Für die Hilfen mussten die Regierungen in Athen jeweils harte Sparprogramme und Strukturreformen durchsetzen. Rentenkürzungen, Lohnkürzungen, Steuererhöhungen, Umbau der Verwaltung – Wirtschaftskrise und Arbeitslosigkeit gepaart mit Ausgabenkürzungen brachten viele Griechen in Not und das politische System in Athen ins Wanken. Der linke Ministerpräsident Alexis Tsipras probte 2015 den Aufstand gegen die sogenannten Troika der Geldgeberinstitutionen, drehte dann aber kurz vor dem Ausscheiden aus dem Euro bei. In den vergangenen drei Jahren beschloss seine Regierung nach Angaben der EU-Kommission auf Druck der Gläubiger 450 Einzelmassnahmen zur Sanierung des Haushalts und des Staatswesens. Nun lobt Moscovici die Erfolge: 1,4 Prozent Wirtschaftswachstum 2017, 1,9 Prozent geschätzt in diesem Jahr. Ein Haushaltsüberschuss von 0,8 Prozent, ohne Schuldendienst sogar 4,2 Prozent. «Griechenland hat einen langen Weg zurückgelegt», weiss Moscovici. Aber: «Sind alle Probleme des Landes gelöst? Natürlich nicht.»
Die letzte Etappe
Genau diese immer noch wacklige Gesundung des Patienten ist auch der Ausgangspunkt für die abermals schwierigen Debatten der Eurogruppe vor Freigabe der letzten Rate. Griechenland soll sich ab August wieder am Kapitalmarkt finanzieren und braucht dafür das Vertrauen der Anleger, dass es nun alleine aus dem Schlamassel herausfindet. Bei einer Schuldenlast von knapp 180 Prozent der Wirtschaftsleistung ist der Bedarf an Vertrauen reichlich. Die Euro-Partner wollen deshalb weiter eine engmaschige Überwachung der griechischen Reformprogramme – immerhin stehen gigantische Milliardensummen im Feuer. Gleichzeitig erwägen sie eine Art Mitgift: ein Finanzpolster, das den Schuldendienst des Landes für die nächsten Monate oder gar Jahre absichert. Statt der ursprünglich erwogenen Auszahlung von 11,7 Milliarden Euro könnte es deshalb zum Abschluss des Programms um eine spürbar höhere Summe gehen. Wie hoch sie letztlich ausfällt, hängt von einem zweiten Element des Pakets ab: Schuldenerleichterungen.
Die Sache mit dem IWF
Dabei geht es nicht um einen Schuldenschnitt, sondern um erleichterte Kreditbedingungen. Zur Debatte standen zuletzt eine Streckung von Zahlungsfristen um bis zu 15 Jahre oder der Austausch teurer alter Kredite gegen preiswertere Darlehen aus dem ESM. Allerdings zeigte sich unter anderen Deutschland immer wieder skeptisch gegenüber solchen Erleichterungen. Der Internationale Währungsfonds machte sie indes zur Bedingung für eine finanzielle Beteiligung am dritten Rettungsprogramm. Diese ist nach Darstellung von EU-Diplomaten inzwischen vom Tisch – entgegen anderslautenden Zusagen der Bundesregierung an den Bundestag. «Das ist schade», sagte ein hoher EU-Beamter dieser Tage. Man tröstet sich damit, dass der IWF als harter Buchprüfer das Programm mit zum Erfolg geführt habe.
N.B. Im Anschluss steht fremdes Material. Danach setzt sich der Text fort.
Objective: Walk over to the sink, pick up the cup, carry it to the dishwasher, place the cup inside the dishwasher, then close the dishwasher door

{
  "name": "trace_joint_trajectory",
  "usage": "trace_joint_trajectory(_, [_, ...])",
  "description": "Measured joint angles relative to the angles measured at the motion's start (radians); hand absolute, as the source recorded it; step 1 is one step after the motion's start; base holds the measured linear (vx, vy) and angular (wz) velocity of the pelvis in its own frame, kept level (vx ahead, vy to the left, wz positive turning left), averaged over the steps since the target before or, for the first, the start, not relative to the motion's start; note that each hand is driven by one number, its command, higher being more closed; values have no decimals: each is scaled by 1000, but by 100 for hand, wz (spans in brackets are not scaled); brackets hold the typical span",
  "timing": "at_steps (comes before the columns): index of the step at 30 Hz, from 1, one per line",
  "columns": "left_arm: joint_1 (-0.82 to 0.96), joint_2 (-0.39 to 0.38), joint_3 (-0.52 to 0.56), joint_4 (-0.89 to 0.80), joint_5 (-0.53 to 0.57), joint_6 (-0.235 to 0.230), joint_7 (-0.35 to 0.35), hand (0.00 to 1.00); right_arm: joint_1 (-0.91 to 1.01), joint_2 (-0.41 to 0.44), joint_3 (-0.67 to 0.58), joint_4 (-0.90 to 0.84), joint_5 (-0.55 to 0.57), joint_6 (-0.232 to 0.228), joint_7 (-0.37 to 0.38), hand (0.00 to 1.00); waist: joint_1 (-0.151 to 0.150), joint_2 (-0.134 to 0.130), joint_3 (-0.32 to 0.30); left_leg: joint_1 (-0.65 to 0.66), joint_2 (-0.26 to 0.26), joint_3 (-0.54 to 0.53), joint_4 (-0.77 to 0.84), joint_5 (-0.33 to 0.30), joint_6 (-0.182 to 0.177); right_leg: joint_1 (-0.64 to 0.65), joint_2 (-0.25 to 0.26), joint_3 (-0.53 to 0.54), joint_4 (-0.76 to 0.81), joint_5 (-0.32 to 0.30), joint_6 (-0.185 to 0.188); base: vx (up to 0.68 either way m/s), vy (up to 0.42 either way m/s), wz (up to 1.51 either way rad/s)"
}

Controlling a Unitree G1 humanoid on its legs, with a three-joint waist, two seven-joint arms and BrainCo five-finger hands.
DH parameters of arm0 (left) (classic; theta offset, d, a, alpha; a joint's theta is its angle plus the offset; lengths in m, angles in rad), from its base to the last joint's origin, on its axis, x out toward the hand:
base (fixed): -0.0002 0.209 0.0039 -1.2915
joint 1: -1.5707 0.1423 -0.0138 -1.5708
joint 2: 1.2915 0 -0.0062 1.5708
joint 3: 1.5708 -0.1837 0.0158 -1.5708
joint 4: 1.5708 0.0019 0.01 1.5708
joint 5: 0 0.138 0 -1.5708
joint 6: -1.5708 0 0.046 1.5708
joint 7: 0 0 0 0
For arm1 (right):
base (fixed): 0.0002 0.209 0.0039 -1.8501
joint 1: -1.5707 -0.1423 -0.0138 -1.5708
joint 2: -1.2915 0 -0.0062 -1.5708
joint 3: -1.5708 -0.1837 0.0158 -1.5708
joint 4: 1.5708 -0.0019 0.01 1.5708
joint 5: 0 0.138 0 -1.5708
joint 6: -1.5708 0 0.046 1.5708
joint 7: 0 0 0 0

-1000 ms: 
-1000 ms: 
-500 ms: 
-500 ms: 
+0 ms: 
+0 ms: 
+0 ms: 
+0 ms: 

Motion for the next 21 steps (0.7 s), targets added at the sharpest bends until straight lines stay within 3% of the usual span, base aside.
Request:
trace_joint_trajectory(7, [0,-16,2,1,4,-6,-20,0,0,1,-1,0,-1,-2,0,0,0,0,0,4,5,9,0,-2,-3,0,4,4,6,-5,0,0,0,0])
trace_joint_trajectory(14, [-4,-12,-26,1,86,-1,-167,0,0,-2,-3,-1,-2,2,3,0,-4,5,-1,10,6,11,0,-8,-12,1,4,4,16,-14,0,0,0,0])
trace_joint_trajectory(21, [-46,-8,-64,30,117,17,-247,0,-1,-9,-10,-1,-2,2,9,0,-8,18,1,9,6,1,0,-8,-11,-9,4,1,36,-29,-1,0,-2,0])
Deutschland macht 2,9 Milliarden Gewinn mit Griechenland-Hilfe
Dabei gehört Deutschland zu den grossen Profiteuren der Milliardenhilfen zur Rettung Griechenlands. Es hat seit 2010 rund 2,9 Milliarden Euro an Zinsgewinnen verdient. Das geht aus einer Antwort der Bundesregierung auf eine Anfrage der Grünen hervor, die der Deutschen Presse-Agentur in Berlin vorliegt. Der Regierungsantwort zufolge gab es seit 2010 vor allem Gewinne aus Ankäufen griechischer Staatsanleihen im Rahmen des «Securities Market Programme» (SMP) der Europäischen Zentralbank (EZB), die bei der Bundesbank anfielen und dem Bundeshaushalt überwiesen wurden.
Bis 2017 seien bei der Bundesbank 3,4 Milliarden Euro an Zinsgewinnen aus den SMP-Käufen erzielt worden, hiess es. Nur 2013 und 2014 seien Gewinne abgeführt worden an den Euro-Rettungsfonds ESM und an Griechenland, was unterm Strich einen verbleibenden Gewinn von rund 2,5 Milliarden Euro bedeutet. Hinzu kommen Zinsgewinne von 400 Millionen Euro aus einem Darlehen der Staatsbank KfW. (awp/mc/pg)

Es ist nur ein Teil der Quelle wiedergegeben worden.